TASK: Copy the listing exactly, leaving out every picture.

INFORMATION SHOWN:
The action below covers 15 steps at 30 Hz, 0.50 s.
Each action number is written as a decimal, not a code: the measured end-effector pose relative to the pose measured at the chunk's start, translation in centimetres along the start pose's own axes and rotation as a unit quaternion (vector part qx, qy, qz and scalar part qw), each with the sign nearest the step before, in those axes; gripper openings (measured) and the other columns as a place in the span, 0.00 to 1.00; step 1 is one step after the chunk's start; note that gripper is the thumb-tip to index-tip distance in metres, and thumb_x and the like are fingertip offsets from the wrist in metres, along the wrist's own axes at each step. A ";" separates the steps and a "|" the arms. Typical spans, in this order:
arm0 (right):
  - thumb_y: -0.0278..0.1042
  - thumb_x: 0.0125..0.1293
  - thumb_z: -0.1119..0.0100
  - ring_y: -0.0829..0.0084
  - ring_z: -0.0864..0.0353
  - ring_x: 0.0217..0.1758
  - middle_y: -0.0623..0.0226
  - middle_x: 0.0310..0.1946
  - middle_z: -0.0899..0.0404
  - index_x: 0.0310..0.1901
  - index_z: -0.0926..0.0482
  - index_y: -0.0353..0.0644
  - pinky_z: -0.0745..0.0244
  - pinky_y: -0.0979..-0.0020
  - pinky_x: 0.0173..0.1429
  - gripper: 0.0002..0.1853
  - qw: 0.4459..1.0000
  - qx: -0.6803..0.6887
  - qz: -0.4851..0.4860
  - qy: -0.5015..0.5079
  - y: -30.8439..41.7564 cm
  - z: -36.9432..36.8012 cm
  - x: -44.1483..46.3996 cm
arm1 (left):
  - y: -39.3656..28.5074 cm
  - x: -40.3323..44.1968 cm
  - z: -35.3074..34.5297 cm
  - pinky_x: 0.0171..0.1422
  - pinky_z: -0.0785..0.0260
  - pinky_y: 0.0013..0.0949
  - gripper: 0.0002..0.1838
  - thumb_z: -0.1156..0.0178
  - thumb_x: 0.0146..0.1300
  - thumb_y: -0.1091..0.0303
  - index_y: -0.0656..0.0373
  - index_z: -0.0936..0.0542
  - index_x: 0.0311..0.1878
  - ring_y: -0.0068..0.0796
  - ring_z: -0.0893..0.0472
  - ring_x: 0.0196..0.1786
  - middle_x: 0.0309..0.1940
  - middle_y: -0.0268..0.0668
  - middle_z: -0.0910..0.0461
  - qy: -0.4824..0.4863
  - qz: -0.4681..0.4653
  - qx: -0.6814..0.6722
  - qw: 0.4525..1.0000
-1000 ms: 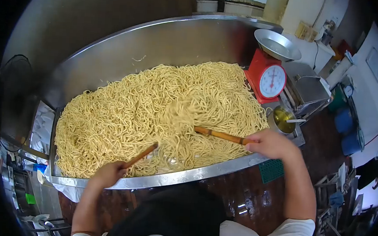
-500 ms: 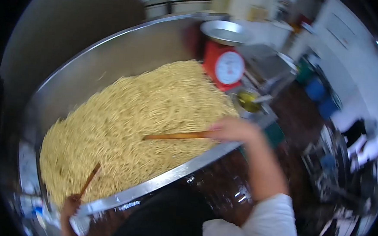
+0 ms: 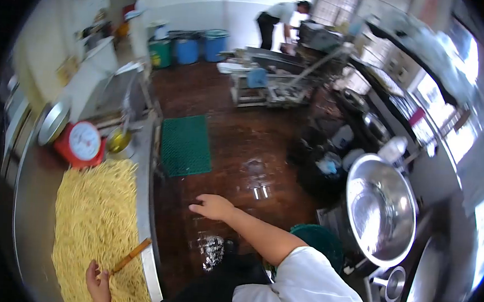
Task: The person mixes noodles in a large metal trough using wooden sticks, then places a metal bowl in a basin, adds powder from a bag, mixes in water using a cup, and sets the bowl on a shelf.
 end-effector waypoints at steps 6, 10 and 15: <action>0.59 0.62 0.40 0.56 0.18 0.50 0.51 0.47 0.17 0.50 0.19 0.34 0.25 0.62 0.56 0.31 0.960 0.112 -0.175 -0.189 -16.6 8.0 -14.1 | -18.4 6.3 -15.2 0.43 0.26 0.36 0.24 0.33 0.58 0.66 0.61 0.22 0.58 0.33 0.19 0.38 0.40 0.42 0.17 0.213 -0.202 -0.102 0.951; 0.52 0.61 0.35 0.71 0.18 0.32 0.60 0.35 0.16 0.46 0.16 0.36 0.22 0.68 0.40 0.25 0.859 0.293 -0.341 -0.245 -27.4 5.4 -24.1 | -30.1 4.3 -25.1 0.49 0.24 0.36 0.27 0.30 0.55 0.62 0.61 0.22 0.57 0.36 0.17 0.41 0.42 0.44 0.16 0.423 -0.330 0.012 0.844; 0.52 0.61 0.36 0.68 0.17 0.33 0.62 0.34 0.16 0.46 0.16 0.37 0.22 0.67 0.42 0.24 0.804 0.344 -0.425 -0.236 -31.4 3.4 -28.6 | -39.6 1.3 -33.5 0.50 0.24 0.36 0.27 0.31 0.56 0.59 0.62 0.22 0.57 0.36 0.16 0.42 0.42 0.45 0.16 0.503 -0.393 0.017 0.770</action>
Point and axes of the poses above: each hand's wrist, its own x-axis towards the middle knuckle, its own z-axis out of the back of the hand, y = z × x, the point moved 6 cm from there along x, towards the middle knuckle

OUTPUT OF THE EXERCISE:
The action below covers 15 steps at 30 Hz, 0.50 s.
Each action number is written as a decimal, not a code: the measured end-effector pose relative to the pose measured at the chunk's start, translation in centimetres along the start pose's own axes and rotation as a unit quaternion (vector part qx, qy, qz and scalar part qw), each with the sign nearest the step before, in those axes; gripper openings (measured) and the other columns as a place in the span, 0.00 to 1.00; step 1 is one step after the chunk's start; note that gripper is the thumb-tip to index-tip distance in metres, and thumb_x and the like are fingertip offsets from the wrist in metres, along the wrist's own axes at each step. A ";" separates the steps and a "|" the arms. Typical spans, in this order:
arm0 (right):
  - thumb_y: -0.0278..0.1042
  - thumb_x: 0.0125..0.1293
  - thumb_z: -0.1119..0.0100
  - ring_y: -0.0829..0.0084
  - ring_z: -0.0864..0.0353
  - ring_x: 0.0217..0.1758
  - middle_y: -0.0623..0.0226
  - middle_x: 0.0310..0.1946
  - middle_z: -0.0899..0.0404
  - index_x: 0.0310..0.1901
  - index_z: -0.0926..0.0482
  - index_y: -0.0353..0.0644
  - pinky_z: -0.0745..0.0244
  - pinky_y: -0.0979..-0.0020
  - pinky_x: 0.0173..0.1429
  - gripper: 0.0002..0.1853
  - qw: 0.4459..1.0000
  - qx: -0.6803..0.6887
  - qz: -0.4851..0.4860
  - qy: -0.5015..0.5079
  - y: -30.8439..41.7564 cm
  - z: -36.9432..36.8012 cm
  - x: -44.1483..46.3996 cm
arm1 (left):
  - y: -39.3656..28.5074 cm
  - x: -40.3323..44.1968 cm
  - z: -35.3074..34.5297 cm
  - pinky_x: 0.0171..0.1422
  - pinky_z: -0.0785..0.0260
  - pinky_y: 0.0013..0.0949
  - gripper: 0.0002..0.1838
  - thumb_z: -0.1156..0.0178
  - thumb_x: 0.0146..0.1300
  - thumb_y: -0.1091..0.0303
  - index_y: -0.0656..0.0373
  - index_z: -0.0936..0.0542
  - index_x: 0.0311..0.1878
  - ring_y: -0.0068..0.0796
  - ring_z: -0.0893..0.0472
  - ring_x: 0.0196..0.1786
  - middle_x: 0.0309..0.1940
  - middle_y: -0.0268..0.0668
  - middle_z: -0.0910..0.0461
  - qy: -0.4824..0.4863
  - qz: -0.4681..0.4653
  - qx: -0.6814..0.6722
  - qw: 0.4525..1.0000
-1000 ms: 
-500 ms: 
+0 ms: 
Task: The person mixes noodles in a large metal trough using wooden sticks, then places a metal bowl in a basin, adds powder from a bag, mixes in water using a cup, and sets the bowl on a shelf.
 end-effector waypoints at steps 6, 10 and 15: <action>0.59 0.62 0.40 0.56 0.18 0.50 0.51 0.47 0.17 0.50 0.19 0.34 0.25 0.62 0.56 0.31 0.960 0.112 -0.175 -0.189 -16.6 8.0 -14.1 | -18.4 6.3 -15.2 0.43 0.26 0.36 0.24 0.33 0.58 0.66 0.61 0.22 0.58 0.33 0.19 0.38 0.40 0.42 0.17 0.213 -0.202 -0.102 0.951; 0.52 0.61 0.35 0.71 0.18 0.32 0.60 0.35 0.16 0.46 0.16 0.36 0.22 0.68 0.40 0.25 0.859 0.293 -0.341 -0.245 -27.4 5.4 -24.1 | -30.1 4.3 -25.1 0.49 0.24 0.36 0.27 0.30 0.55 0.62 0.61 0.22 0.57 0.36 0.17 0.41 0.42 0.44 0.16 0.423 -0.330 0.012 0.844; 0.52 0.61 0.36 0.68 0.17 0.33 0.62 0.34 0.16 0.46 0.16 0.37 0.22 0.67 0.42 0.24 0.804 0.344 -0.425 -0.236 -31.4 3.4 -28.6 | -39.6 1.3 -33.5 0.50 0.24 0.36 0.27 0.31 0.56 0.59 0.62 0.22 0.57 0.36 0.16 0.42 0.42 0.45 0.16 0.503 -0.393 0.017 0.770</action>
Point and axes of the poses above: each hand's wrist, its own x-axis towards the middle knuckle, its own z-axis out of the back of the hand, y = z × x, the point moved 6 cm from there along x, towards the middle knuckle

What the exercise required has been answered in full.